RE: [PATCH v7 1/3] iommufd: Add data structure for Intel VT-d stage-1 cache invalidation

From: Tian, Kevin
Date: Thu Jan 04 2024 - 21:53:13 EST


> From: Tian, Kevin
> Sent: Friday, January 5, 2024 10:16 AM
>
> > From: Jason Gunthorpe <jgg@xxxxxxxxxx>
> > Sent: Thursday, January 4, 2024 10:37 PM
> >
> > On Thu, Dec 14, 2023 at 07:26:39PM +0800, Yi Liu wrote:
> > > Per the prior discussion[1], we agreed to move the error reporting into
> the
> > > driver specific part. On Intel side, we want to report two devTLB
> > > invalidation errors: ICE (invalid completion error) and ITE (invalidation
> > > timeout error). Such errors have an additional SID information to tell
> > > which device failed the devTLB invalidation. I've got the below structure.
> >
> > IMHO all of this complexity is a consequence of the decision to hide
> > the devtlb invalidation from the VM..
> >
> > On the other hand I guess you want to do this because of the SIOV
> > troubles where the vPCI function in the VM is entirely virtual and
> > can't be trivially mapped to a real PCI function for ATC invalidation
> > like ARM and AMD can do (but they also can't support SIOV because of
> > this). :(
> >
> > However it also makes it very confusing about how the VM would
> > perceive an error - eg if it invalidates an SIOV device single PASID
> > and that devtlb fails then the error should be connected back to the
> > vPCI function for the SIOV's specific PASID and not back to the
> > physical PCI function for the SIOV owner.
> >
> > As the iommu driver itself has no idea about the vPCI functions this
> > seems like it is going to get really confusing. The API I suggested in
> > the other email is not entirely going to work as the vPCI function for
> > SIOV cases will have to be identified by the (struct device, PASID) -
> > while it would be easy enough for the iommu driver to provide the
> > PASID, I'm not sure how the iommufd core will relate the PASID back to
> > the iommu_device to understand SIOV without actually being aware of
> > SIOV to some degree :\
>
> we plan to add such awareness with a new binding helper:
>
> https://lore.kernel.org/lkml/20231009085123.463179-4-yi.l.liu@xxxxxxxxx/
>
> and with metadata to track association between PASID's and iommufd vdev.
>
> but in reality the relation could be identified in an easy way due to a SIOV
> restriction which we discussed before - shared PASID space of PF disallows
> assigning sibling vdev's to a same VM (otherwise no way to identify which
> sibling vdev triggering an iopf when a pasid is used on both vdev's).
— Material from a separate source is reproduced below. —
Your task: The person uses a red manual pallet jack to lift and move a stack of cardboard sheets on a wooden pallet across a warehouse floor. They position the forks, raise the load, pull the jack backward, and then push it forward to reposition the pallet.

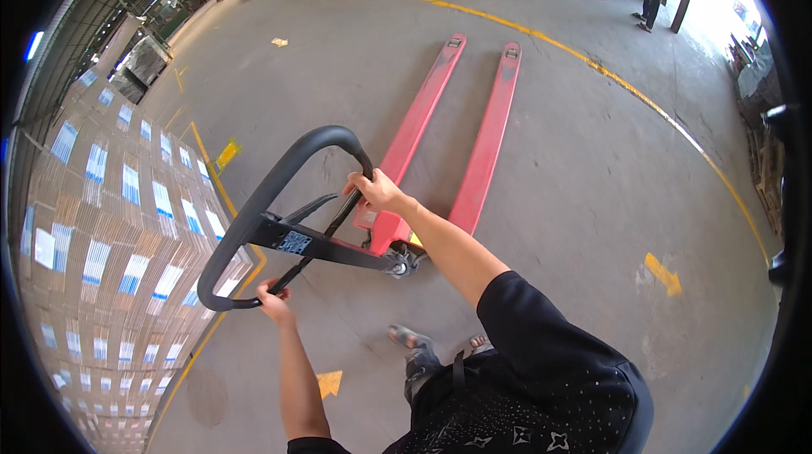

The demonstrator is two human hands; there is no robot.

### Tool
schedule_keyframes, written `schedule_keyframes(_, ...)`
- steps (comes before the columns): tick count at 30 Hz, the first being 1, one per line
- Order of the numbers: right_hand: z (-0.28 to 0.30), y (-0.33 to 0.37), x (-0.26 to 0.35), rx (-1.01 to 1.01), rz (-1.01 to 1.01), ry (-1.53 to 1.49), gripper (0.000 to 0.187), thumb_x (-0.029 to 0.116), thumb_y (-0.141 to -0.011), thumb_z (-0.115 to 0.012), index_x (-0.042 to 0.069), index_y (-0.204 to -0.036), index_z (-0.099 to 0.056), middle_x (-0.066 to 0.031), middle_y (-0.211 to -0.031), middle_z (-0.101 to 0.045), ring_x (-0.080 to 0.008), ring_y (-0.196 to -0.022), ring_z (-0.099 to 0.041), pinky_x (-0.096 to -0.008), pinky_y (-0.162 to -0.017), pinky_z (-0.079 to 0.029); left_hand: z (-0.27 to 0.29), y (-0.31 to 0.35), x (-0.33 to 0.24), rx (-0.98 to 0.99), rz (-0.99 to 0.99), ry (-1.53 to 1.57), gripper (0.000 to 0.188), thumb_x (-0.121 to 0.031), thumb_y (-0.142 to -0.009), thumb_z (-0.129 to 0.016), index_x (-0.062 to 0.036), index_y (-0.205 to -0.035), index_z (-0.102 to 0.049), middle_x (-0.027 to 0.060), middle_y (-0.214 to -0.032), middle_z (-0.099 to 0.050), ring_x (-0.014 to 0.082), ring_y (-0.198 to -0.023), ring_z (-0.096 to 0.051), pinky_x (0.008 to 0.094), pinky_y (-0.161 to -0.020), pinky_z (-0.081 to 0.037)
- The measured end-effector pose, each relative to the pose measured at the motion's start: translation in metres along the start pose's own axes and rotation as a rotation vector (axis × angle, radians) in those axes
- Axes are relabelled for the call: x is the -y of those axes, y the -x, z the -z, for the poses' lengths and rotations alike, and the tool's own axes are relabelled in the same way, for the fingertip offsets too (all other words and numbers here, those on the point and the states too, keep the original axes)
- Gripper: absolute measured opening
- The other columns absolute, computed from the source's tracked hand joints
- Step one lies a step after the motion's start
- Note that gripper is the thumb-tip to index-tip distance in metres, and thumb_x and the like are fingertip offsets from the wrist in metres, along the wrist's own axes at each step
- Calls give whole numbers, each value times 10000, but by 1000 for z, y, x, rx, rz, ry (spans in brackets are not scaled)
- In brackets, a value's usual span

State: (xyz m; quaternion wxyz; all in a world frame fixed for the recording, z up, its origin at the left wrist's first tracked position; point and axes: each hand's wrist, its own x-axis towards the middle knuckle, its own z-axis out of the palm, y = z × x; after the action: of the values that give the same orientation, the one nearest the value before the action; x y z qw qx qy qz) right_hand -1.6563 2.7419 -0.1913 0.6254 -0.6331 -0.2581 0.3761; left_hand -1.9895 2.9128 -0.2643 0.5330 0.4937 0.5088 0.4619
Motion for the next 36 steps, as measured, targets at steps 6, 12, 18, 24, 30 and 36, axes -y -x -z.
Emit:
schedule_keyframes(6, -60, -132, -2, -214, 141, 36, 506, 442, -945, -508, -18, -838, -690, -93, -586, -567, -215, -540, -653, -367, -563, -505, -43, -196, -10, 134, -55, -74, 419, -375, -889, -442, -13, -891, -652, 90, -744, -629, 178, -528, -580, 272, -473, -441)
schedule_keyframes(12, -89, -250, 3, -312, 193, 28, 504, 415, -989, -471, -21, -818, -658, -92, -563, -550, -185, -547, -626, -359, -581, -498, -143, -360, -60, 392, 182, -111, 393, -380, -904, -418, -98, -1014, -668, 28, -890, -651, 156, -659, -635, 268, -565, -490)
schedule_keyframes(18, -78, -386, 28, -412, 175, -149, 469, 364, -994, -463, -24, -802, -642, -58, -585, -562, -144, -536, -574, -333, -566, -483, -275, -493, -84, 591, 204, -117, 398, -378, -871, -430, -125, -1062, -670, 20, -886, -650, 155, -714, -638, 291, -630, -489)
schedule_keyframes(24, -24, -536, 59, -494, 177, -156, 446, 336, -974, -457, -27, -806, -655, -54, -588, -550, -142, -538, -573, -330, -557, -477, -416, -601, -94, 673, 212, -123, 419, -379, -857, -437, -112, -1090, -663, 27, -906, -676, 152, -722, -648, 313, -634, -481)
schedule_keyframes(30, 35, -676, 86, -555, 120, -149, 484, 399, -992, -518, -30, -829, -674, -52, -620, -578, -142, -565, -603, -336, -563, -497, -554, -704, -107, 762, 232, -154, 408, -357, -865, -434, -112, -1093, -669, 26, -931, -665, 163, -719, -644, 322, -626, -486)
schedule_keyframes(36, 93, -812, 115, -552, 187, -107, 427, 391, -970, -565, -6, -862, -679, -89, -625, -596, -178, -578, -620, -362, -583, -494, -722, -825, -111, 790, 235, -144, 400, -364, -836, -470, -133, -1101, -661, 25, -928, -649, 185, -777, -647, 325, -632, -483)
That
> restriction implies that within an iommufd context every iommufd_device
> object should contain a unique struct device pointer. So PASID can be
> instead ignored in the lookup then just always do iommufd_get_dev_id()
> using struct device.

A bit more background.

Previously we thought this restriction only applies to SIOV+vSVA, as
a guest process may bind to both sibling vdev's, leading to the same
pasid situation.

In concept w/o vSVA it's still possible to assign sibling vdev's to
a same VM as each vdev is allocated with a unique pasid to mark vRID
so can be differentiated from each other in the fault/error path.
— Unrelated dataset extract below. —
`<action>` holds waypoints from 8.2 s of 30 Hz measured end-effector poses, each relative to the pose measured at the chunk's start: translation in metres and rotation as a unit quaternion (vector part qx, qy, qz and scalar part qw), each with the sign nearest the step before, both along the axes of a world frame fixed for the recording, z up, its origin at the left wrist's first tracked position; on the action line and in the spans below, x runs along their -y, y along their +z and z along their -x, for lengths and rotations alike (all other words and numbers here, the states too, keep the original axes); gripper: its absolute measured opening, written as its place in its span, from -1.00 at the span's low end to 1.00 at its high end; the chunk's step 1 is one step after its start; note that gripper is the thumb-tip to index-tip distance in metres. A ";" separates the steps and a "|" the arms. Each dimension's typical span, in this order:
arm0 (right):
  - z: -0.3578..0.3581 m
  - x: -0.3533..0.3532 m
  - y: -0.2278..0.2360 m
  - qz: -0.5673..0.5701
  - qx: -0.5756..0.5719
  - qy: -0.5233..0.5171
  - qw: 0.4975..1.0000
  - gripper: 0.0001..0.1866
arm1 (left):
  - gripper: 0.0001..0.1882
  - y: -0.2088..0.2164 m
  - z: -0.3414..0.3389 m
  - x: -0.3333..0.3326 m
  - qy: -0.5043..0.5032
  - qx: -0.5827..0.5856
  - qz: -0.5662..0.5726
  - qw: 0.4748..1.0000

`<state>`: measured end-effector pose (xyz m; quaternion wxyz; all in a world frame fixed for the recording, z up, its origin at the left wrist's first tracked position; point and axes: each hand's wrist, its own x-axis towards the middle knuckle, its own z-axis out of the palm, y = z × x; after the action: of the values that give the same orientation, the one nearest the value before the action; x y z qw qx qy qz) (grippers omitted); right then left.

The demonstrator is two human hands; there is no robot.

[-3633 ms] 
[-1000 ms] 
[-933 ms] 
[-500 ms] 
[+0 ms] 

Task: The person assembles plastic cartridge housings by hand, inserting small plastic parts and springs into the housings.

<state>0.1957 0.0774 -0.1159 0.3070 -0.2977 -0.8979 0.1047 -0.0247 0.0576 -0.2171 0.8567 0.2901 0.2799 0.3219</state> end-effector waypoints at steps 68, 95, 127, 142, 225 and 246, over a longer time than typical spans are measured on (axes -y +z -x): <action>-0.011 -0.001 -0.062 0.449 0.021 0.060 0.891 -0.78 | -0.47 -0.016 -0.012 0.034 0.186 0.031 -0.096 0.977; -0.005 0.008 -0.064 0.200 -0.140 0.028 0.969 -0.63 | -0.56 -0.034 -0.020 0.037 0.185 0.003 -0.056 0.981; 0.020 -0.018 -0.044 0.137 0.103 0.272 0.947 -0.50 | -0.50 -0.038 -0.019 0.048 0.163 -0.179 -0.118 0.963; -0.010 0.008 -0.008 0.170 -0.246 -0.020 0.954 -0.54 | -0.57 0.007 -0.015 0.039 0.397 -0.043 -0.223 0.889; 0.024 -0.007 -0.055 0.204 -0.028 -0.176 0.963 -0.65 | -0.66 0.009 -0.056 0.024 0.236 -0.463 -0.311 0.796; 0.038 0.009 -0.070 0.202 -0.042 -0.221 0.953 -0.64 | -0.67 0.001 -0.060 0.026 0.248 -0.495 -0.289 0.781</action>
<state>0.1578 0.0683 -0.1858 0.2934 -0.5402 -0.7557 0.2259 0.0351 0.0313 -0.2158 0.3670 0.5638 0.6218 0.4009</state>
But when looking at this err code issue with Yi closely, we found
there is another gap in the VT-d spec. Upon devtlb invalidation
timeout the hw doesn't report pasid in the error info register. this
makes it impossible to identify the source vdev if a hwpt invalidation
request involves sibling vdev's from a same PF.

with that I'm inclined to always imposing this restriction for SIOV.
One may argue that SIOV w/o vSVA w/o devtlb is conceptually immune
but I'm with you that given SIOVr1 is one-off I prefer to limiting its
usability other than complexing the kernel.